Alors que le nombre des contaminations augmente dans les prisons, Jean Spiri et Vincent Roger, conseillers régionaux d’Ile-de-France et responsables du Crips Ile-de-France, alertent dans une tribune au « Monde » sur le manque de mesures préventives qui « met les prisons dans un état d’angoisse insupportable ».

Les annonces se succèdent pour tenter d’endiguer la propagation du coronavirus. Au port du masque obligatoire, puis au couvre-feu pour deux tiers des Français s’est ajouté un confinement généralisé. Autant de mesures qui permettront de limiter la submersion des lits d’hôpitaux, si on offre la possibilité à toutes et tous de les appliquer.

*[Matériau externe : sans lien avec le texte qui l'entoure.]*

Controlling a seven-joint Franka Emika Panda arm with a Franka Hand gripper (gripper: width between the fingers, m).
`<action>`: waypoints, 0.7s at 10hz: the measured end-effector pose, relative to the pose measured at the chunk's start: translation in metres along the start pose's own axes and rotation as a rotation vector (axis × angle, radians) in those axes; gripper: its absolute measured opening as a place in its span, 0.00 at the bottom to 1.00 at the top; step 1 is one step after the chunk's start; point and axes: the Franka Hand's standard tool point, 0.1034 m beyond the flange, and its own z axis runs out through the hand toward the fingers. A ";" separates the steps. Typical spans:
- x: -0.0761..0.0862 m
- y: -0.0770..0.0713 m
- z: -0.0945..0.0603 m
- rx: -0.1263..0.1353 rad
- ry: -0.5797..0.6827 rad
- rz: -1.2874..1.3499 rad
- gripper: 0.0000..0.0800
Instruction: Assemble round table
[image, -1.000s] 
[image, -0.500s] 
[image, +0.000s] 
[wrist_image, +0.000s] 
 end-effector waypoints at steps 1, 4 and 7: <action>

Loin des regards, les détenus des prisons françaises semblent malheureusement avoir un traitement à part. Nous parlons beaucoup des lieux clos, depuis quelques semaines où le virus se transmet de façon très aisée si le port du masque n’est pas mis en place. Or, s’il est bien un lieu clos, ce sont les prisons. Ces lieux qui, en premier, ont été coupés de tout contact avec l’extérieur durant la vague épidémique de mars et ont participé à la fabrication des premiers masques.

Les effets de l’épidémie sont particulièrement destructeurs pour les détenus. Pendant le confinement la prise en charge médicale a été réduite aux strictes urgences vitales. Les retards dans le suivi médical, la prévention et le dépistage hors Covid ont pris un retard que l’accalmie de cet été n’a pas suffi à combler. Le manque de prise en charge des problèmes psychosociaux et sanitaires risque d’avoir des conséquences à long terme. Sans parler des retards dans les soins, encore plus exacerbés qu’en population générale, les fragilités liées aux conditions d’incarcération n’ont fait que rendre les détenus plus vulnérables. Promiscuité et insalubrité font le lit du virus…

Une tension permanente dans les prisons

Les chiffres des contaminations en prison n’arrêtent pas de monter : au 3 novembre, 182 cas avérés avaient été recensés parmi les détenus, sans compter le personnel. Le manque de mesures généralisées, au-delà des risques pour la santé des détenus et personnels pénitenciers, met les prisons dans un état d’angoisse insupportable. Certains détenus en viennent ainsi à refuser les promenades par peur d’être contaminés et les surveillants pénitenciers sont sous tension permanente.